▸ **EXERCISE OBJECTIVE**:
The lines you need are those holding the word "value"; pull them from the material.

[Start of section]

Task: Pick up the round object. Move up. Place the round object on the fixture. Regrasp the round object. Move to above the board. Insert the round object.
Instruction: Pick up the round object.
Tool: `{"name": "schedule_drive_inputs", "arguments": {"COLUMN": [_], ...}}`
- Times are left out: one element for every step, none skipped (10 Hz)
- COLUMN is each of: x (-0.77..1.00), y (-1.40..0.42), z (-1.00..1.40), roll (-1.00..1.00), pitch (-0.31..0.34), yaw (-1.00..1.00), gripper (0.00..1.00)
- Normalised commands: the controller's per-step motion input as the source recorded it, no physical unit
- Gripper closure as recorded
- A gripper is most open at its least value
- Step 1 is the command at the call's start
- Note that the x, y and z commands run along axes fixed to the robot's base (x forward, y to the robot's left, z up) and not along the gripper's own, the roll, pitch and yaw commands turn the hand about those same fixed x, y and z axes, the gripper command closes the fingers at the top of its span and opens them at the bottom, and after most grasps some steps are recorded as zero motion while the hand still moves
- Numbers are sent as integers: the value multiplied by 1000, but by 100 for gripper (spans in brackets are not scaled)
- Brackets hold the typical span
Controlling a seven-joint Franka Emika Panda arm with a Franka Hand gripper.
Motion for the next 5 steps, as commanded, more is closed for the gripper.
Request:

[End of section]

▸ **TASK RESPONSE**:
- A gripper is most open at its least value
- Numbers are sent as integers: the value multiplied by 1000, but by 100 for gripper (spans in brackets are not scaled)

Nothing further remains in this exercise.